Herbick was easy. Kira had imagined a scene in which she would corner him somewhere and hold a gun on him, and he would weep and beg for mercy in a very satisfactory way. When it came to the actual event, it was less dramatic. It was like walking across a pasture and shooting a cow. She decided it was actually better that way: simple removal.

The problems came later. She had changed herself, which was what she had intended, but the change was of a slightly unexpected character. She had found that she had lost her capacity to have relationships with people who did not understand. They were living passive, uneventful, unimaginative lives, like the one she had lived before. She spent a year going on dates that always began with promise and retained exactly the same promise to the end. It was as though she and the boy were separated by a panel of perfectly clear, impenetrable glass. One of them would begin to talk, but the message would never quite reach the other. She would hear the boy talking about himself, but she could not respect his experiences or share his feelings, because he had never done anything as big and risky as what she had done. The problem became worse after her second hunt, and still worse after the third. She came to love killing. She had found the ultimate pleasure, the power to simply look at someone and think, I can easily kill you. The only reason you don’t fear me is that you are too unimaginative to know it. The fact that nobody could look at little Kira Tolliver and realize that she was a killer added to the feeling of power, but it also isolated her.

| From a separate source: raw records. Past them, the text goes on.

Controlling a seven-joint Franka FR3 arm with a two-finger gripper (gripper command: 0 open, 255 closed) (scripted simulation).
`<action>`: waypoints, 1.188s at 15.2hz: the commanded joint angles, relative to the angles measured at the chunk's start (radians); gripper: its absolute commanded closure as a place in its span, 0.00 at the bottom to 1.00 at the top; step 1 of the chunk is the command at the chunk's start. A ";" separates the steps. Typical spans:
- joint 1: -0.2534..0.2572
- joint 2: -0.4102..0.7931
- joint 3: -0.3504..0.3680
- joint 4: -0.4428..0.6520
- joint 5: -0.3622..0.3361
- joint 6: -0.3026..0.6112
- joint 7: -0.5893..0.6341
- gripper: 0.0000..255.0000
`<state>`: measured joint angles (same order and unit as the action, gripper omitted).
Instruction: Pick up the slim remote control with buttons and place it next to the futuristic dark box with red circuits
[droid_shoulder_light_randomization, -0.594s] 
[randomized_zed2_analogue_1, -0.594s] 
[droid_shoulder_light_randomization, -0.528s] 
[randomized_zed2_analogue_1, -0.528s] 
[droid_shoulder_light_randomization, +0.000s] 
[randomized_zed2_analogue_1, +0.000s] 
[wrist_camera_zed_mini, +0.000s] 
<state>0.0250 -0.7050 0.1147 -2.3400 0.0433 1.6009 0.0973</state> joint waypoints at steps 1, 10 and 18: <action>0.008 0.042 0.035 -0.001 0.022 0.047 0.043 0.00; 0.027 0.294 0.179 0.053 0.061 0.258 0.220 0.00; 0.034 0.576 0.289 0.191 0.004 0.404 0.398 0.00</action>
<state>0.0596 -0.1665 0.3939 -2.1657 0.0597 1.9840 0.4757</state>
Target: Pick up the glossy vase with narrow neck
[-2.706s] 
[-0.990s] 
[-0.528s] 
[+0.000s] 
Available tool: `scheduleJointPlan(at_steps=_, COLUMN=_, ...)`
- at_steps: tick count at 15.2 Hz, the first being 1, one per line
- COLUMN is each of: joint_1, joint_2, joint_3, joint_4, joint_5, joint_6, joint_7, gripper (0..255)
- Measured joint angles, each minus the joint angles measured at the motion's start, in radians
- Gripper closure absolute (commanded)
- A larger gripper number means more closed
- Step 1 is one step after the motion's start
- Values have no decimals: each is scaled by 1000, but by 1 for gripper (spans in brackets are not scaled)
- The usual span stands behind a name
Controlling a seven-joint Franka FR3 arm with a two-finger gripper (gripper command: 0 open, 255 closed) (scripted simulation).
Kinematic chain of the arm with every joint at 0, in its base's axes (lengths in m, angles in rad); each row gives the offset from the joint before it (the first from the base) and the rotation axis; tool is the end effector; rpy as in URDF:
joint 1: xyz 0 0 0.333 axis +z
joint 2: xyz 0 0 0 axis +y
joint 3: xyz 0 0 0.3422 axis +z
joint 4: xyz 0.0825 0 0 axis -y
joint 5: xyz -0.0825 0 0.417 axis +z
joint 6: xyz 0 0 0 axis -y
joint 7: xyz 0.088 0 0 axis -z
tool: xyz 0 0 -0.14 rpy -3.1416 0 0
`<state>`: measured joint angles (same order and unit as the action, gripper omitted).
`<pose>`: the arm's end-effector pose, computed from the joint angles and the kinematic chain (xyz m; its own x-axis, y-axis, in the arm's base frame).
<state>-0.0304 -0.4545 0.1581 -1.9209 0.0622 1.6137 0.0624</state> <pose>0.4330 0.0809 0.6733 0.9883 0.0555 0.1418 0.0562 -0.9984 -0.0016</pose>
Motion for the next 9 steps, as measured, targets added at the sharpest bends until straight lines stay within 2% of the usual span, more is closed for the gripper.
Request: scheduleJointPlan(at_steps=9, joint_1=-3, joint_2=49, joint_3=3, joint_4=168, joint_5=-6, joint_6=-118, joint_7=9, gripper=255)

She had realized that the best place where she could attempt to find a full and open relationship with a man was among men who had done exactly the same thing she had done. She had come and asked Michael Parish if there was any way she could come to work at the camp, or buy a long-term membership to make her regular visits at a cheaper rate. He had said he would think about it and keep her request in mind, so she had gone home and waited.

She had waited for weeks without hearing his reply, but then Michael had called unexpectedly and told her about this hunt. He had said he would let her join it for free while he thought about her request. She was becoming more confident by the minute. After all, who was either of them kidding? He knew that someday, she was going to inherit a whole lot of money. And she would probably, in the meantime, marry a man with some money. Parish knew he would get repaid with interest. He wasn’t being so magnanimous.

Today she was taking advantage of something practical that she had learned over the past couple of years: that of all human beings, the only ones who were welcome everywhere, at all times, were beautiful young women. She looked up at Tim through her lashes as he shoved her bag into the back seat, then held her door open for her. She climbed in. As Jimmy, the tall dark one, drove the car down the gravel driveway toward the gate, she opened the bag and pulled out her new Beretta S9000 with the short barrel, slipped it into her purse, then found two full magazines and put them into the compartment beside it. She was aware that two of the three men in the car were staring at her in fascination. She thought that was just about right.